6 Die von den Klägern gerügte Annahme des Senats, es komme bei der Beurteilung mittelbarer Gefahren auf den äußeren Eindruck an, der sich aus den Eigendarstellungen für die angesprochenen Personenkreise ergibt, verletzt ebenfalls nicht ihr rechtliches Gehör, sondern stellt eine (erwartbare) rechtliche Erwägung dar. Im Übrigen ist die zusätzliche Bejahung einer mittelbaren Gefahr für das Revisionsurteil nicht entscheidungstragend.

7 Die Ausführungen der Kläger zu der geltend gemachten Wesensänderung der Bescheide durch das Berufungsgericht und eine in diesem Zusammenhang gesehene Verletzung des Bestimmtheitsgebotes aus § 37 Abs. 1 VwVfG hat der Senat ebenfalls nicht übergangen, sondern als Klägervortrag wiedergegeben (s. Rn. 9 des Revisionsurteils) und - soweit er ihn bestimmten rechtlichen Aspekten zuzuordnen vermochte - behandelt (s. insb.
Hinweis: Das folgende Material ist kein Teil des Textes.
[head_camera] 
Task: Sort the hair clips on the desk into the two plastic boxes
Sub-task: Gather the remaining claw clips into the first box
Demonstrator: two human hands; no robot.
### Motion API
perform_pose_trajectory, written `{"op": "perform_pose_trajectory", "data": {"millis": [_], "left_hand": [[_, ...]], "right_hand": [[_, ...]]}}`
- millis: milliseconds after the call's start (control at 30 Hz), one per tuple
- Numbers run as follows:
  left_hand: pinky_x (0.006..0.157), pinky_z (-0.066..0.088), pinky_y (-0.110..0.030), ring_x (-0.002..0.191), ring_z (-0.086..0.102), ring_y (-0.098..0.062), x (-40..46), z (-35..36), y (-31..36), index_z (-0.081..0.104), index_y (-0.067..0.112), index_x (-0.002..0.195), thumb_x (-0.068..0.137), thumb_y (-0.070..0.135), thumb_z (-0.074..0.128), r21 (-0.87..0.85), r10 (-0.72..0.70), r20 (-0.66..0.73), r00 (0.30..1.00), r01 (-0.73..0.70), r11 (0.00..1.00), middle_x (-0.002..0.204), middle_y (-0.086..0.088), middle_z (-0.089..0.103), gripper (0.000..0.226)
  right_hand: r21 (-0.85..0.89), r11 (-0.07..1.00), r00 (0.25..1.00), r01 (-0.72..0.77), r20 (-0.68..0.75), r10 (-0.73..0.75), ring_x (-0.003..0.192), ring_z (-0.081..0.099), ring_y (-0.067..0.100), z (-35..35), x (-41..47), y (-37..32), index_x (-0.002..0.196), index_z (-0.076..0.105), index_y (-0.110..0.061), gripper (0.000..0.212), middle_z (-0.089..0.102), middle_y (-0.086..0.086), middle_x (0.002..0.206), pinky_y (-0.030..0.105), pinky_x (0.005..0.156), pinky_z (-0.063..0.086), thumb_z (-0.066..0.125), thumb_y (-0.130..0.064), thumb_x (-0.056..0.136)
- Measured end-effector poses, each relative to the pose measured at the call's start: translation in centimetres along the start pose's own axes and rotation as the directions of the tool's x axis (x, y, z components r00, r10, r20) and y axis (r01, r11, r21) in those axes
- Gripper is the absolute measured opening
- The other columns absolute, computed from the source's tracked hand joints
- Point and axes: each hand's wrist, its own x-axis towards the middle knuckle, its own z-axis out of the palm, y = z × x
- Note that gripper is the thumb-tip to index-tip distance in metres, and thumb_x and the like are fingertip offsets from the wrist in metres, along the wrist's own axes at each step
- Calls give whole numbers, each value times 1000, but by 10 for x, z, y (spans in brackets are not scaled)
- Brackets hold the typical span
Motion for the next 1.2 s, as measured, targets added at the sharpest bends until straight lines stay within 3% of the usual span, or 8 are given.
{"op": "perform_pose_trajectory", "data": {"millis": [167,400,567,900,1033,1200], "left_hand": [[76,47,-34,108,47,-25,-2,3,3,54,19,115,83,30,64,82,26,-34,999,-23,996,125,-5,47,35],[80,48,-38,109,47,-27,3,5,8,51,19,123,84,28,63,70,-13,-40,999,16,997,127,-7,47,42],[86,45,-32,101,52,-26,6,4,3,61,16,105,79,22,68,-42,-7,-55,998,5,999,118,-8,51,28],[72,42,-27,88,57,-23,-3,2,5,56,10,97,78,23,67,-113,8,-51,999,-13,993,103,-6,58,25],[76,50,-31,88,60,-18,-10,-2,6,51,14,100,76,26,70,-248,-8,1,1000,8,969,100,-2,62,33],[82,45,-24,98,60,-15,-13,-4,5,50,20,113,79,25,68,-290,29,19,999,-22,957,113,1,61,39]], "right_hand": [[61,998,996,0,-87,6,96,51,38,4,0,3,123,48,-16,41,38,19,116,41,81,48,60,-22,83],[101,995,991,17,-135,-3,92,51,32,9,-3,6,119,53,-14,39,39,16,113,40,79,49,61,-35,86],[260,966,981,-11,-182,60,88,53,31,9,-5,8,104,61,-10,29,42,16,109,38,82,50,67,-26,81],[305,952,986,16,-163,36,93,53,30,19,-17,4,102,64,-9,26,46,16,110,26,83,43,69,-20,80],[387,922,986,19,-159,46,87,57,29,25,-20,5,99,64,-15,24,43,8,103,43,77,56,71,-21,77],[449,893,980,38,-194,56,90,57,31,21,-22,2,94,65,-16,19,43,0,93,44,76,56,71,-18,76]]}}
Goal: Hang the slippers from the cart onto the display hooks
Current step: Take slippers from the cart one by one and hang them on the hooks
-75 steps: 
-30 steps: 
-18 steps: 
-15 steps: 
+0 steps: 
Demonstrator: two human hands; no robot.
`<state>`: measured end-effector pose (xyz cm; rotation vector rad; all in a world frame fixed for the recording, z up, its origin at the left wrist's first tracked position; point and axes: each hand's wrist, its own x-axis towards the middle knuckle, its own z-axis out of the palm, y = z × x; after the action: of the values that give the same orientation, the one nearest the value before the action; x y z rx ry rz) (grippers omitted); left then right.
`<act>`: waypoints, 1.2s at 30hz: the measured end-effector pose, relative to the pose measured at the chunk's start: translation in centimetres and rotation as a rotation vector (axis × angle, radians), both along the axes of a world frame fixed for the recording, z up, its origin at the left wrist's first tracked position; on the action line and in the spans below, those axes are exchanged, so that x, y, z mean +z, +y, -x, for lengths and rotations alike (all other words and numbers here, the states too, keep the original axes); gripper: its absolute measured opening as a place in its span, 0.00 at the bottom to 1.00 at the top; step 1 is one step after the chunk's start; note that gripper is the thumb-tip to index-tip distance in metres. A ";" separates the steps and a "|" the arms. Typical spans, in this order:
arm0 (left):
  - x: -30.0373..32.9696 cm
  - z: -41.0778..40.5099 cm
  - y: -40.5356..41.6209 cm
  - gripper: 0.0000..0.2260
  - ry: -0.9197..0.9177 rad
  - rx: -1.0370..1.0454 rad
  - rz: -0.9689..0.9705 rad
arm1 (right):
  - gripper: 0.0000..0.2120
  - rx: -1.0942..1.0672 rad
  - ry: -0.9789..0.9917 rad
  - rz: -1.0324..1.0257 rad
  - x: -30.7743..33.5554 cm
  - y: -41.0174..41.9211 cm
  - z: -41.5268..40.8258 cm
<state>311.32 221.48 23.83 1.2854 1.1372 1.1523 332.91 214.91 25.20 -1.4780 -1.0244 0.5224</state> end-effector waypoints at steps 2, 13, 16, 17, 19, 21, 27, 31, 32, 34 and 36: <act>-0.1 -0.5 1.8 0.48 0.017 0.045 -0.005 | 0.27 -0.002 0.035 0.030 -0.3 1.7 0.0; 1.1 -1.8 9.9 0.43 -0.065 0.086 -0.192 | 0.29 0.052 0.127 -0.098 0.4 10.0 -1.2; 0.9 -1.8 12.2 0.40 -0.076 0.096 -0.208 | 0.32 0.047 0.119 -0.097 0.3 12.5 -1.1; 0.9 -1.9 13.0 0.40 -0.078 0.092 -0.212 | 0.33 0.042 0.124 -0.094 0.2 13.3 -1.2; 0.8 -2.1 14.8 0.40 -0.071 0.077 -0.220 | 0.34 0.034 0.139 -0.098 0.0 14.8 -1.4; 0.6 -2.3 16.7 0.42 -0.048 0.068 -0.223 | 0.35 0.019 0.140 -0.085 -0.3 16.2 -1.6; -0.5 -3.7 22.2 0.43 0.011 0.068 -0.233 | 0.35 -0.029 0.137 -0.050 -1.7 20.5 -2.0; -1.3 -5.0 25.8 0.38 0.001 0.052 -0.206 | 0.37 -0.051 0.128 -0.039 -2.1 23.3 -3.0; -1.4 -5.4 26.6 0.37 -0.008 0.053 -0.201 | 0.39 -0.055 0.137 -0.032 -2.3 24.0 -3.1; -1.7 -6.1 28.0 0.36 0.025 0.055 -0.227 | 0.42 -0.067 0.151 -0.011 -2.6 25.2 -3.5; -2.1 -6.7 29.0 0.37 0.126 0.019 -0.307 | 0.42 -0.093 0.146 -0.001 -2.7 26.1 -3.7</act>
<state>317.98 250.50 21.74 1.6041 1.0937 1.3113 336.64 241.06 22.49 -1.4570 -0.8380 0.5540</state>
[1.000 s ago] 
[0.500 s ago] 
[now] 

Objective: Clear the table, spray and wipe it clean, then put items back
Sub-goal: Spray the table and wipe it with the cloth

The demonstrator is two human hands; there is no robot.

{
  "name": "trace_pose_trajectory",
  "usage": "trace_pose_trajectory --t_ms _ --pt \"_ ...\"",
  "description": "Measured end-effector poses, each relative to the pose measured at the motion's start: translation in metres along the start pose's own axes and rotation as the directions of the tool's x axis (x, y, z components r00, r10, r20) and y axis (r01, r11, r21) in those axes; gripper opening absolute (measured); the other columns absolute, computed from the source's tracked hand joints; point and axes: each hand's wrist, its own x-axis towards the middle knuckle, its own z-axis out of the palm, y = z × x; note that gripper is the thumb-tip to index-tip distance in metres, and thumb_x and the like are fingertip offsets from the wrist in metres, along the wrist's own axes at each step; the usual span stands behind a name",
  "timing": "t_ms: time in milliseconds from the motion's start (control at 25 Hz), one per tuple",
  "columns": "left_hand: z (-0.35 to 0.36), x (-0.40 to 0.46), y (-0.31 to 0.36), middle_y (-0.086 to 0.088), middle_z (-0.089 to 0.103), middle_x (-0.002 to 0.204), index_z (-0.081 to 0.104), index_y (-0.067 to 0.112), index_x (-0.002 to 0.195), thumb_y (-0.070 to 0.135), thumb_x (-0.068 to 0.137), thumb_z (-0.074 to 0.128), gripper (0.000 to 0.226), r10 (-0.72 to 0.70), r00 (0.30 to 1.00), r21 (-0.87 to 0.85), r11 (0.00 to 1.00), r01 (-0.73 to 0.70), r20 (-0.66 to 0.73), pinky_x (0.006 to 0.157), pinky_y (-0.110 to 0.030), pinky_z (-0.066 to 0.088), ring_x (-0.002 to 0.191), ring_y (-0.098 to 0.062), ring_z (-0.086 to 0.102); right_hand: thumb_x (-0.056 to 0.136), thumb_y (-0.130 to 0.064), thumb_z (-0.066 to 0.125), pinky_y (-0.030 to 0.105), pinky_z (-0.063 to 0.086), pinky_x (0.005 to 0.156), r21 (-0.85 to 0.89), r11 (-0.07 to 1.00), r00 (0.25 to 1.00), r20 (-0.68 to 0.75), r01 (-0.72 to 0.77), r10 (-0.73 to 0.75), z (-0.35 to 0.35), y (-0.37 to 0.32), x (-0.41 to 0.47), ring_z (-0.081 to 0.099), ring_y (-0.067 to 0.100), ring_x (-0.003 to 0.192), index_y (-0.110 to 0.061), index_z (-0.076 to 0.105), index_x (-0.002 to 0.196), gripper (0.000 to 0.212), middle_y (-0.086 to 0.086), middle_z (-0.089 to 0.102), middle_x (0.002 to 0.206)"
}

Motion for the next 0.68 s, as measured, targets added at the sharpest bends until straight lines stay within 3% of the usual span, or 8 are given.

Rn. 12 und 22).

8 Die Rüge der Kläger, der Senat habe durch die Billigung der vor dem Berufungsgericht unterbliebenen Einholung eines gerichtlichen Sachverständigengutachtens seinerseits ihr Gehörsrecht verletzt, ist substanzlos. In dem Revisionsurteil (dort Rn. 24 ff.) wird im Einzelnen ausgeführt, warum die Nichteinholung eines weiteren Sachverständigengutachtens keine Verfahrensrechte der Kläger verletzt hat.

9 Die Kostenentscheidung folgt aus § 154 Abs. 2 VwGO. Einer Streitwertfestsetzung bedarf es nicht, weil als Gerichtsgebühr eine Festgebühr anfällt.